• _Task objective_
Copy the lines below verbatim. Begin with the first and end with the line containing "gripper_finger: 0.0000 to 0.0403".

• _Collection entries_
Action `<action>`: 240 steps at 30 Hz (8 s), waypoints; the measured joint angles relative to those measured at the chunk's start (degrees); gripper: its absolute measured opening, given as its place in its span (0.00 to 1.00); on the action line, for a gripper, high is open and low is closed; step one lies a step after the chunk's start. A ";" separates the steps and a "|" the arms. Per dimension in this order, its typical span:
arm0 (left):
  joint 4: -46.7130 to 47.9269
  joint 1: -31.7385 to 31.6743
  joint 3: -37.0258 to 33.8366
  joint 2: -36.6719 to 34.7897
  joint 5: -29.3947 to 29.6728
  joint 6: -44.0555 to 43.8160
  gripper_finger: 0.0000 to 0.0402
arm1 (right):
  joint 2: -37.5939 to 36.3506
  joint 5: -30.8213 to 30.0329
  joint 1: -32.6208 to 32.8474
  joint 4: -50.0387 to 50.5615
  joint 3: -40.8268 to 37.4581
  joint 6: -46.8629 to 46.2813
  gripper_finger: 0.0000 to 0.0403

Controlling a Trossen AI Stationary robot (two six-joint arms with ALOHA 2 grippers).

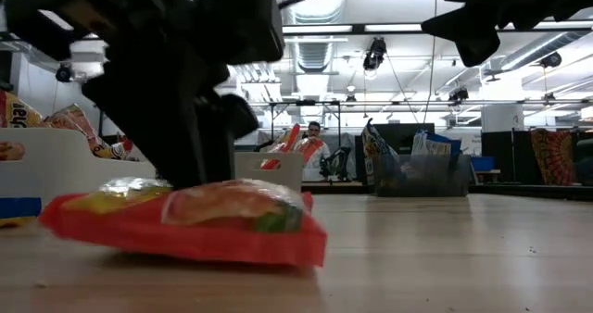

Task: Sort Maruchan noodles
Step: Put the orange noodle pack into the gray bin, then put the blue noodle pack into the black bin

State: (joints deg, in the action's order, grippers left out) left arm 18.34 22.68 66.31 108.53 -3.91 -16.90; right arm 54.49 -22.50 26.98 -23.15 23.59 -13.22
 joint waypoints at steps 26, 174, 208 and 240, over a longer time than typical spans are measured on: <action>-0.16 -11.05 -3.29 -6.62 19.55 13.20 0.61 | -0.13 0.00 -1.24 0.10 -0.15 7.57 0.53; -4.41 -19.32 6.42 -11.15 34.55 26.11 0.47 | -7.13 -2.98 -7.82 -19.17 -16.53 2.77 0.53; -16.11 -18.21 -4.86 -11.17 32.83 19.25 0.47 | -13.89 -3.04 -9.15 -22.35 -22.95 0.36 0.53; 39.19 -4.62 8.36 -7.56 -9.85 -35.00 0.47 | -13.83 -3.02 -10.54 -36.70 -17.83 25.94 0.53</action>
State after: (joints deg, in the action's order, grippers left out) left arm 57.53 18.06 74.68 100.97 -13.76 -51.90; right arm 40.66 -25.53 16.45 -59.85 5.76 12.72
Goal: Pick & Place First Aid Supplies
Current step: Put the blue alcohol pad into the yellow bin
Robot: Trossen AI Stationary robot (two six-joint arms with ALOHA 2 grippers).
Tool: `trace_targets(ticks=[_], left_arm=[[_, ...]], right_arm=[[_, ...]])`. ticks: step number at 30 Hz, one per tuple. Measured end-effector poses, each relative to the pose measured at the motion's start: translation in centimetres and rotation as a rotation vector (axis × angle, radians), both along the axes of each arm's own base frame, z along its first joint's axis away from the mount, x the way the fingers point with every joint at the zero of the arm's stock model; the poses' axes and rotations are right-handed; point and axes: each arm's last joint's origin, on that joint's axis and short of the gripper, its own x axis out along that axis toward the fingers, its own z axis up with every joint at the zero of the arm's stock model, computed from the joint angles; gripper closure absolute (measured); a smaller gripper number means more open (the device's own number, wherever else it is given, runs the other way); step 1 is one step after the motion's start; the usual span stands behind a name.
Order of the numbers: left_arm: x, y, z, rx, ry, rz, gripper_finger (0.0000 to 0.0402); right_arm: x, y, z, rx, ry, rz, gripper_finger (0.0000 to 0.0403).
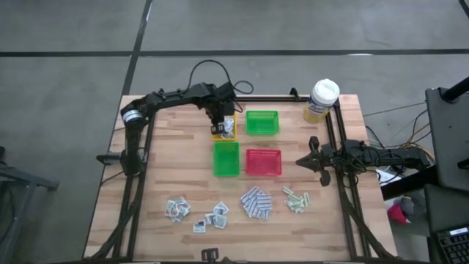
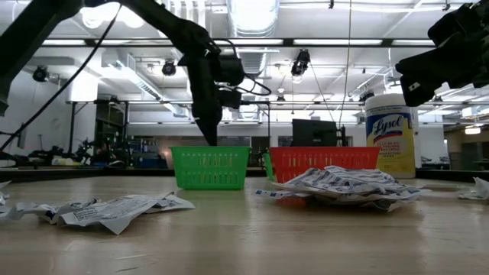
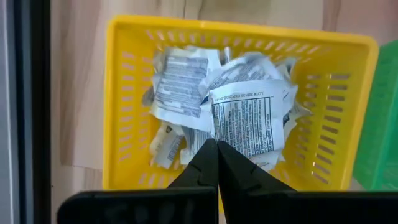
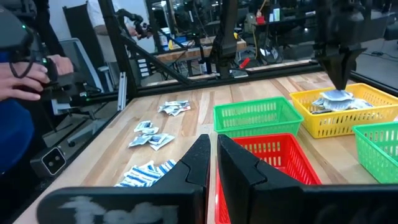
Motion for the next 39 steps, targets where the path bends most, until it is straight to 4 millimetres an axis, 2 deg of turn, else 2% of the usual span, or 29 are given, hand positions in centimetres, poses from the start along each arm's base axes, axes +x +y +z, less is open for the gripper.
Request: trace_targets(ticks=[9, 14, 21, 28, 32, 35, 39], left_arm=[[-0.3, 0.0, -1.5, -0.01, 0.004, 0.014, 0.0401], [-0.3, 0.0, -1.6, -0.025, -0.009, 0.03, 0.0394], [-0.5, -0.2, -0.8, -0.02, -0.029, 0.048, 0.0323], [-1.5, -0.9, 2.0, 0.006, -0.078, 0.071, 0.0247], [-2.7, -3.0, 4.2, -0.026, -0.066, 0.113, 0.0222], [-3.4, -5.4, 5.6, -0.074, -0.038, 0.156, 0.0218], [-4.0, -9.4, 6.4, -0.135, -0.001, 0.211, 0.0218]], right_arm=[[0.0, 0.0, 0.0, 0.0, 0.0, 0.0, 0.0374], [0.0, 0.0, 0.0, 0.0, 0.0, 0.0, 0.0374], [0.0, 0.0, 0.0, 0.0, 0.0, 0.0, 0.0374], [0.0, 0.0, 0.0, 0.0, 0.0, 0.0, 0.0374], [0.0, 0.0, 0.0, 0.0, 0.0, 0.0, 0.0374], [0.0, 0.0, 0.0, 0.0, 0.0, 0.0, 0.0374], [0.0, 0.0, 0.0, 0.0, 0.0, 0.0, 0.0374]])
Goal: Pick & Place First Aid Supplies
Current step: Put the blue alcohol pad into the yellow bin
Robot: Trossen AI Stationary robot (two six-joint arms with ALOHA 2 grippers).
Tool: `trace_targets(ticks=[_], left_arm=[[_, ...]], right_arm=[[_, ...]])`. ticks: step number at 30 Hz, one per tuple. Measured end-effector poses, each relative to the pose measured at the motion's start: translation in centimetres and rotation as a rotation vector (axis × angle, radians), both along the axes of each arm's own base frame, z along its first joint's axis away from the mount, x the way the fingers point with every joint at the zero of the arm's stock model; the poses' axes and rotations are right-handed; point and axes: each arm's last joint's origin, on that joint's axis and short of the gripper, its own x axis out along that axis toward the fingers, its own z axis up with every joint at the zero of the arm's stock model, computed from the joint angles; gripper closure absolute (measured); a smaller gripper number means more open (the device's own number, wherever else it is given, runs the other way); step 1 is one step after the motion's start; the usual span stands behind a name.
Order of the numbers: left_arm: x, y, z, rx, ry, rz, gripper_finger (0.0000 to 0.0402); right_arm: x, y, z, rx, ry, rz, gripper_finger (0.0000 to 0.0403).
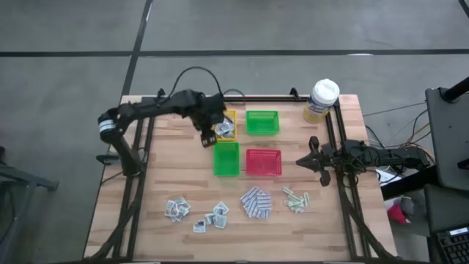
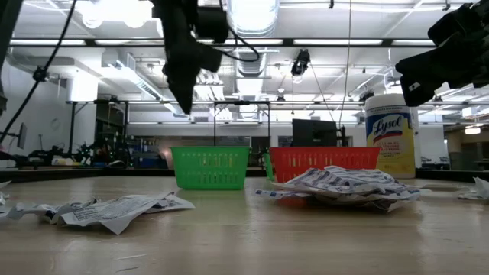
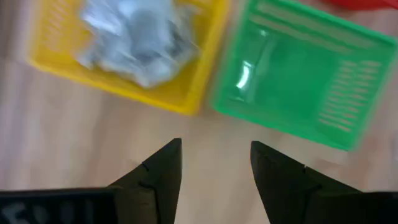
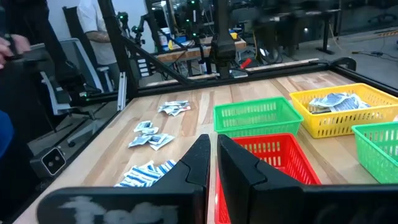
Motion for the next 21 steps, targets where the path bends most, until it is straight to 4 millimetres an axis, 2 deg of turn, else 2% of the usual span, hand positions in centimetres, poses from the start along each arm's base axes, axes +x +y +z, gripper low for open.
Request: trace_targets(ticks=[5, 11, 16, 21], left_arm=[[-0.5, -5.4, -0.6, -0.065, 0.01, 0.055, 0.0218], [-1.0, -11.1, -2.6, -0.126, 0.02, 0.1, 0.0218], [-1.4, -14.9, -3.8, -0.169, -0.019, 0.105, 0.0218], [-1.9, -17.6, -4.6, -0.196, -0.019, 0.093, 0.0218]], right_arm=[[0.0, 0.0, 0.0, 0.0, 0.0, 0.001, 0.0374], [0.0, 0.0, 0.0, 0.0, 0.0, 0.0, 0.0374], [0.0, 0.0, 0.0, 0.0, 0.0, 0.001, 0.0374], [0.0, 0.0, 0.0, 0.0, 0.0, 0.0, 0.0374]])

• _Written answer_
Action `<action>`: 240 steps at 30 Hz (8 s), waypoints; the measured joint angles relative to those measured at the chunk's start (degrees); gripper: its absolute measured opening, given as its place in its span (0.00 to 1.00); on the action line, for a gripper, high is open and low is closed; step one lies a step after the chunk's start. A ";" separates the steps and a "|" the arms. Per dimension in this order, its typical span:
arm0 (left):
  joint 4: -46.7130 to 47.9269
  joint 1: -31.7385 to 31.6743
  joint 3: -37.0258 to 33.8366
  joint 2: -36.6719 to 34.7897
  joint 5: -29.3947 to 29.6728
  joint 6: -44.0555 to 43.8160
  gripper_finger: 0.0000 to 0.0402
arm1 (right):
  joint 2: -37.5939 to 36.3506
  joint 5: -30.8213 to 30.0329
  joint 1: -32.6208 to 32.8474
  joint 4: -50.0387 to 50.5615
  joint 3: -40.8268 to 37.4581
  joint 6: -46.8629 to 46.2813
  gripper_finger: 0.0000 to 0.0403

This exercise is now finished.